### COLLECTED MATERIAL ###
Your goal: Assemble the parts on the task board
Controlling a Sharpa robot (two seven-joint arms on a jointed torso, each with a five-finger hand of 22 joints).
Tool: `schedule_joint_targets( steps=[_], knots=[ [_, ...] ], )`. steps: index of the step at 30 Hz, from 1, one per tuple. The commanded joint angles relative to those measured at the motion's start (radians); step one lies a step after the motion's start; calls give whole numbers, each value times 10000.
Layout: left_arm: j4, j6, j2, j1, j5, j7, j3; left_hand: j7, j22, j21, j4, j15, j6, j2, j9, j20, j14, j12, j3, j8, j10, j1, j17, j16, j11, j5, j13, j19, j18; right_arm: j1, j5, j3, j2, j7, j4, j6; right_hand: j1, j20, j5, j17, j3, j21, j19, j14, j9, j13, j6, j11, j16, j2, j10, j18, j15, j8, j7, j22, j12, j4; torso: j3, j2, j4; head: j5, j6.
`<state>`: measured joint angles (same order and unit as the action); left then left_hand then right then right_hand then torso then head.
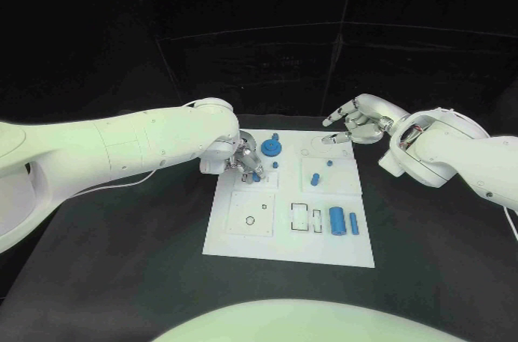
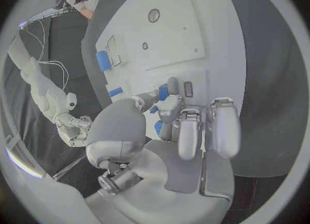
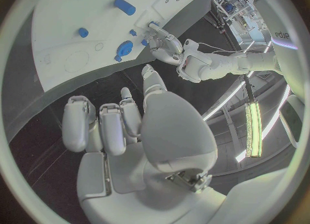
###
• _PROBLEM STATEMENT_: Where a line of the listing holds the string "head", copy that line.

• _EXERCISE RESPONSE_:
Layout: left_arm: j4, j6, j2, j1, j5, j7, j3; left_hand: j7, j22, j21, j4, j15, j6, j2, j9, j20, j14, j12, j3, j8, j10, j1, j17, j16, j11, j5, j13, j19, j18; right_arm: j1, j5, j3, j2, j7, j4, j6; right_hand: j1, j20, j5, j17, j3, j21, j19, j14, j9, j13, j6, j11, j16, j2, j10, j18, j15, j8, j7, j22, j12, j4; torso: j3, j2, j4; head: j5, j6.
`<state>`: measured joint angles (same order and unit as the action); left then left_hand then right then right_hand then torso then head.

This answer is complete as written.